Through their actions on plants, endophytes might expand what’s considered farmable land, according to a review from a team led by microbial biotechnologist Bita Zaferanloo. This is important given climate change and an expected human population of 9.7 billion by 2050 and includes lands with degraded soils or in inhospitable environments—possibly even off-planet.
“We are looking in space and thinking of the other planets,” says Zaferanloo, who studies endophytes from plants adapted to Australia’s harsh deserts that might render lunar and martian ground more hospitable to crops.
“The Moon is our interest,” says Doty, noting that endophytes might reduce the need for cost-prohibitive transport of nutrients and soil. “We’ve learned from microbes in plants that are growing in these really hostile environments, even lava fields in Hawaii,” she says.
Despite many compelling findings and goals for endophyte use, the mechanisms governing their interactions with plants remain poorly defined. Endophytes can be unpredictable; for example, increasing rather than decreasing aphid infestation of beans and wheat, as noted in research from Denmark, or switching from beneficial to parasitic depending on water availability, as Hawkes witnessed.
“It’s not just the function between the plant and the microbe, but the surrounding environment,” she says. “The complexity is what’s interesting and the complexity is also the hurdle.”
An endophyte might not even colonize the target plant—something Rayner noticed nearly a century ago. And Hawkes notes that endophytes benefitting one crop might be detrimental to another. Indeed, the line between endophyte and pathogen is blurry. This underscores the importance of lab and greenhouse study before moving outdoors, where the situation’s more complicated.
Spread to nontarget plants is a concern scientists debate. Hawkes has seen the reverse, with microbes from nearby vegetation likely colonizing crops, though she doubts all introduced endophytes will succeed in a new environment. Meanwhile, one of the risks Friesen sees is the spread of spores from fungal endophytes, but, she says, “probably the vast majority of the time adding these is not going to be a big deal.” She’d like more monitoring for spread. Accordingly, in a three-year field study by Doty and collaborators, endophytes from inoculated trees did not spread to adjacent uninoculated trees. And Doty notes that there are regulations on endophyte use. For example, species of endophytic bacteria can only be used in states where they already exist.

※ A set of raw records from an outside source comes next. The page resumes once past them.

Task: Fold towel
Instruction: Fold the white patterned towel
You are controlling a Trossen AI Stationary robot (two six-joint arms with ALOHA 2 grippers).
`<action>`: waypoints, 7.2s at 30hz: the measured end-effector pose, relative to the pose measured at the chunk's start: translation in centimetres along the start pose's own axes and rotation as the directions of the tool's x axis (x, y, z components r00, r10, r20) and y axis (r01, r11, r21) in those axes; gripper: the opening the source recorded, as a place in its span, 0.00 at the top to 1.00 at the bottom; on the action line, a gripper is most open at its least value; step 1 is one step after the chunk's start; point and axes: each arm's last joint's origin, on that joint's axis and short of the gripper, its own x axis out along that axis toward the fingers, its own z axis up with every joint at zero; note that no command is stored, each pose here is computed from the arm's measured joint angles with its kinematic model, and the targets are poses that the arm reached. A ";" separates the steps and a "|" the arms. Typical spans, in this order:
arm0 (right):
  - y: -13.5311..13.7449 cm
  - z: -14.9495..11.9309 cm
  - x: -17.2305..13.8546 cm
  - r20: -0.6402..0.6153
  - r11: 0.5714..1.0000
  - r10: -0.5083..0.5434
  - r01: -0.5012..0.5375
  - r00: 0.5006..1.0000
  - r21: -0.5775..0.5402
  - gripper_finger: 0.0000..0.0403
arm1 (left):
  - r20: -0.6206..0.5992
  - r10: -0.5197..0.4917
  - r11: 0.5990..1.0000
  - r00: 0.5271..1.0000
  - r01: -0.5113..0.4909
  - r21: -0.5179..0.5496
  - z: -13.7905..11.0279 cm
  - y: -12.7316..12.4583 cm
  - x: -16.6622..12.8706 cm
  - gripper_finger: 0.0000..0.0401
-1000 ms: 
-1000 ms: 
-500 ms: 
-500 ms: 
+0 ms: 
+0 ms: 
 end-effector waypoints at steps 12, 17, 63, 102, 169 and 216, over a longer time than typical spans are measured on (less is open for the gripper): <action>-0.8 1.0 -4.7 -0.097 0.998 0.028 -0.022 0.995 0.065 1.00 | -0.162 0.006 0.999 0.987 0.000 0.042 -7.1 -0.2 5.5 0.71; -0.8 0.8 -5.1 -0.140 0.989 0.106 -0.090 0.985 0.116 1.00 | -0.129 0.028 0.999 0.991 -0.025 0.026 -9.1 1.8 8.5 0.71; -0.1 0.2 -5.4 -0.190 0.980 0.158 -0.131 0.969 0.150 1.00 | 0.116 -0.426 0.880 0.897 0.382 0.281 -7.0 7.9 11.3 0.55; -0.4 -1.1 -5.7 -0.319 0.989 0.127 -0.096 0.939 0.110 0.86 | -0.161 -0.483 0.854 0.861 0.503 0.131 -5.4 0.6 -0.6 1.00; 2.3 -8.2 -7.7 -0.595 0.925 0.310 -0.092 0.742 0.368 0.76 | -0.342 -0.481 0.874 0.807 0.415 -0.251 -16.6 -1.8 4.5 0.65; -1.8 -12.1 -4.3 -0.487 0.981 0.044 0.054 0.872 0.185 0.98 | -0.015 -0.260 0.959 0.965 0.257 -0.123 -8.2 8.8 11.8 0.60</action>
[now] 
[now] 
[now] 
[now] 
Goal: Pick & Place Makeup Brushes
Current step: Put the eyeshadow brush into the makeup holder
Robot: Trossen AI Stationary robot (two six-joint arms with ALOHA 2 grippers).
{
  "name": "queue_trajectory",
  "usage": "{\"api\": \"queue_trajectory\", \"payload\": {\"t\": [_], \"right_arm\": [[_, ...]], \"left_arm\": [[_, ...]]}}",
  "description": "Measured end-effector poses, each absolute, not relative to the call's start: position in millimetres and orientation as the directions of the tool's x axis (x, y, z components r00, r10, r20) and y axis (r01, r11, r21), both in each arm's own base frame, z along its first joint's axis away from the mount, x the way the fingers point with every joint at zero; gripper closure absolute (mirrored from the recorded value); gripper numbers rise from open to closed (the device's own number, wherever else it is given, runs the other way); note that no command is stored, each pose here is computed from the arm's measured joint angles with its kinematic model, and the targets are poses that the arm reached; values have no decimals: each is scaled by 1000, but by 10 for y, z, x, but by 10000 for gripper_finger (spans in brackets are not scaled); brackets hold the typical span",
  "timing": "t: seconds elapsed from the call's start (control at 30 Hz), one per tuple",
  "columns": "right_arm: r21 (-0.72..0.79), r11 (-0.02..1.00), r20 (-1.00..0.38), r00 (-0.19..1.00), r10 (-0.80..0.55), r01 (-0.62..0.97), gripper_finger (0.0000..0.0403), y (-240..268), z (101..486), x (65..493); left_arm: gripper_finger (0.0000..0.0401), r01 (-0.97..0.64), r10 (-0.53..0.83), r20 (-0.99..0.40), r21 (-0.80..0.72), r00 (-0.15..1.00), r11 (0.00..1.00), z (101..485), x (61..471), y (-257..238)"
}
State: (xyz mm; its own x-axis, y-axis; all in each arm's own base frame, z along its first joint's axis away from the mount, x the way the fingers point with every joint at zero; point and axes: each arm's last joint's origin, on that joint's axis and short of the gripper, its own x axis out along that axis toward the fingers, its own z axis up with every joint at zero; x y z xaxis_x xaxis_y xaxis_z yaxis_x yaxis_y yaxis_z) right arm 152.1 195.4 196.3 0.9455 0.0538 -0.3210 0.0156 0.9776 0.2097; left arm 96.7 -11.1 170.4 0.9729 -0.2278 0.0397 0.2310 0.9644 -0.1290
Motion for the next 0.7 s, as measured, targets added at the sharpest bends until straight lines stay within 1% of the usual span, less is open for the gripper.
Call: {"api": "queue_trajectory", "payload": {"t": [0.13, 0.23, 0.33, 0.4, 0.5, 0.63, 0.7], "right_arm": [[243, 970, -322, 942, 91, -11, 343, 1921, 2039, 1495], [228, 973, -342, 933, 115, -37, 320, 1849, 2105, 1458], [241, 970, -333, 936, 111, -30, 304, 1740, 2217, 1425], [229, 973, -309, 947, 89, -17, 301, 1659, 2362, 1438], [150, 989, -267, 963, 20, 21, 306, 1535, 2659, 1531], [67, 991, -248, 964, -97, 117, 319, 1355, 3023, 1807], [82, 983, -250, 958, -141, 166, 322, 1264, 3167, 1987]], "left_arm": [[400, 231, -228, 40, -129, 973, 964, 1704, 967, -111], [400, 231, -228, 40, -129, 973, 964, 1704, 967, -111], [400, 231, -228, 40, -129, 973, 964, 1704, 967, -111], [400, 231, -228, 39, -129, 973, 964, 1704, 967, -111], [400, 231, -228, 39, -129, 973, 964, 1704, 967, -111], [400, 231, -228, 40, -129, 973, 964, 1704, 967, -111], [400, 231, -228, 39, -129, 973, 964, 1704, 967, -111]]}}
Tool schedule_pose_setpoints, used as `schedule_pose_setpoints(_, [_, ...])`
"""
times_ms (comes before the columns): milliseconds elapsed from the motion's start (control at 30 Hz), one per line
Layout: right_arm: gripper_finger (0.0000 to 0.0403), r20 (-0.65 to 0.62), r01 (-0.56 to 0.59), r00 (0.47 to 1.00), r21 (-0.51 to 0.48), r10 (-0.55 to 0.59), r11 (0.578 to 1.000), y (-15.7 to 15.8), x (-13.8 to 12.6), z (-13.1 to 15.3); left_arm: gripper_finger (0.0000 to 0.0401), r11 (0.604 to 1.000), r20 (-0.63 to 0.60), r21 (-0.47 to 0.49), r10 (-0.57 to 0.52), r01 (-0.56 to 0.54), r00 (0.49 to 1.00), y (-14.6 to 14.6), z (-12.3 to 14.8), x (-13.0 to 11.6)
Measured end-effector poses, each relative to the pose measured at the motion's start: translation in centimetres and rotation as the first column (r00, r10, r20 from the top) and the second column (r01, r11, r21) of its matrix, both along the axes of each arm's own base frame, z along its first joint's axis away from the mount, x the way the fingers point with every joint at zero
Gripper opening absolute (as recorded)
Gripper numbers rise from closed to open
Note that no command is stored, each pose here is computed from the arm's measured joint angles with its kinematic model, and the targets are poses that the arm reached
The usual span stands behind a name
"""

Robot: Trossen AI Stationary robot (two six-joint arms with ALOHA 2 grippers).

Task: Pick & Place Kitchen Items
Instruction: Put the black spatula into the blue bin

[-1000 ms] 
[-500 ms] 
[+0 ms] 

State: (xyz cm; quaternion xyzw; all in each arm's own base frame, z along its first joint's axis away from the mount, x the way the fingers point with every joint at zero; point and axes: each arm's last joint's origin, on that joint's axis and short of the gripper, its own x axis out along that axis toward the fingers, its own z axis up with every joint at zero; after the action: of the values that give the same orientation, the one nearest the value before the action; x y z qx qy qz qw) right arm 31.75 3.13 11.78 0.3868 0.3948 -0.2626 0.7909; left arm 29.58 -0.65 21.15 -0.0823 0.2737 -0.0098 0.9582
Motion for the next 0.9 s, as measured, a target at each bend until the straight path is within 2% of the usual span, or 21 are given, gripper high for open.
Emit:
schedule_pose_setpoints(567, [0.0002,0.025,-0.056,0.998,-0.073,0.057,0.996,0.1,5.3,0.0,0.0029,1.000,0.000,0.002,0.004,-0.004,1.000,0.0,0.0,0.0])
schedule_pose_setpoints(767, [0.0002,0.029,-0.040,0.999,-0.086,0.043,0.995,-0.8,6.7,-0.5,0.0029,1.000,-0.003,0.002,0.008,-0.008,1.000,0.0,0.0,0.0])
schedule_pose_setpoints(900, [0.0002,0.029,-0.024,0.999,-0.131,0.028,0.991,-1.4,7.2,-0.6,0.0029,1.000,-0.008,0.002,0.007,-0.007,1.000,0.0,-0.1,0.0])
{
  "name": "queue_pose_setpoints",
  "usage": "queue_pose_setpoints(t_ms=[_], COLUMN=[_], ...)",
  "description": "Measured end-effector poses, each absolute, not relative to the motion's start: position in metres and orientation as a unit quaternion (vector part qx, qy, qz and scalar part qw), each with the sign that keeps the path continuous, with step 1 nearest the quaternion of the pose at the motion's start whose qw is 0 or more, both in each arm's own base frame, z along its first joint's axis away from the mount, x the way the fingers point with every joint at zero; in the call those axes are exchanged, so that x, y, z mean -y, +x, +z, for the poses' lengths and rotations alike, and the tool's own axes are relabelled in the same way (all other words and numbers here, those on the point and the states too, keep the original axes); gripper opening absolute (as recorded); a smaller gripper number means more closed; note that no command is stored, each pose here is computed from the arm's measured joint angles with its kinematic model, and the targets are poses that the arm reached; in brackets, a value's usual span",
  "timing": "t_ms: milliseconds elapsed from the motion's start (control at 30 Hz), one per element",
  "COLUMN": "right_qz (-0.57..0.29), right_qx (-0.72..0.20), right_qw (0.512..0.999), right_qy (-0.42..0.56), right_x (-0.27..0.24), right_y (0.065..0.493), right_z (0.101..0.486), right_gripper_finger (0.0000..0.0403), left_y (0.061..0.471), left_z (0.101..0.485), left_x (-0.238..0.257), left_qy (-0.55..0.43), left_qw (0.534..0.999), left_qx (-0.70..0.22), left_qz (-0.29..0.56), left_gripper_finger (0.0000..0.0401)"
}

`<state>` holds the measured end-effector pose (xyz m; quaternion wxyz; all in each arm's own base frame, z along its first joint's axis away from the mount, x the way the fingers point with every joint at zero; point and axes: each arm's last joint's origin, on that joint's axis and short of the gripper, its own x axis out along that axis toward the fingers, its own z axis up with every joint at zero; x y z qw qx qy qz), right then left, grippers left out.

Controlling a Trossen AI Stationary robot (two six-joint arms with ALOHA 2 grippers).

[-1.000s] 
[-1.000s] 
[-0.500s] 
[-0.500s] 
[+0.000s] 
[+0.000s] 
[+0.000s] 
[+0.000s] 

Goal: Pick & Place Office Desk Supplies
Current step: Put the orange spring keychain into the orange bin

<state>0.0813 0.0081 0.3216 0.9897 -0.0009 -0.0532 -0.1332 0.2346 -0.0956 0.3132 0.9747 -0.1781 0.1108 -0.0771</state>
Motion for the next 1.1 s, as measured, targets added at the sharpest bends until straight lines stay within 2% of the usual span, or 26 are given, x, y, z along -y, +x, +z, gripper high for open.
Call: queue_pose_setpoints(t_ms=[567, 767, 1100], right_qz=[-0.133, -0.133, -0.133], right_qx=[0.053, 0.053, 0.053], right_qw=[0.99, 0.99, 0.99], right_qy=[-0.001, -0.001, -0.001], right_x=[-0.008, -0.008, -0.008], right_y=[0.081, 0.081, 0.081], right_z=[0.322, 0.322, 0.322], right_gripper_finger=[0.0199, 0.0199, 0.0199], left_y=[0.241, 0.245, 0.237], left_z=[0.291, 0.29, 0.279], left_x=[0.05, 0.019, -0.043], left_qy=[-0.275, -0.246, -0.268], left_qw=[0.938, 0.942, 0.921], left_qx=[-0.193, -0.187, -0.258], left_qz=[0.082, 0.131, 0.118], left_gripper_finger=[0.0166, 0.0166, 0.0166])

Safety assessment for people is also critical, note Zaferanloo and team. Humans have always ingested endophytes given that endophyte–plant cohabitation goes back hundreds of millions of years, and endophytes contribute to our gut microbiome. But not all endophytes are safe. For example, certain grasses contain compounds from endophytes that sicken grazing animals.
“Our regulatory systems are working to make sure that it’s safe,” says Doty, noting that species considered for use in the United States can’t be known human pathogens. But she’d like testing for known pathogenesis-related genes that, within a single species, can be present in one strain but not another. She offers the analogy that some people are murderers, but not everyone is despite being the same species.
Developing real-world endophyte applications is a complicated challenge, but a necessary one given the need for more productive and sustainable agriculture. In the meantime, skeptical farmers are getting onboard.
“There’s a lot of conversations going on between researchers and farmers,” says Friesen, to “move the needle on our understanding of these processes that are so important for soil health but also plant health and the stability and security of our food supply.”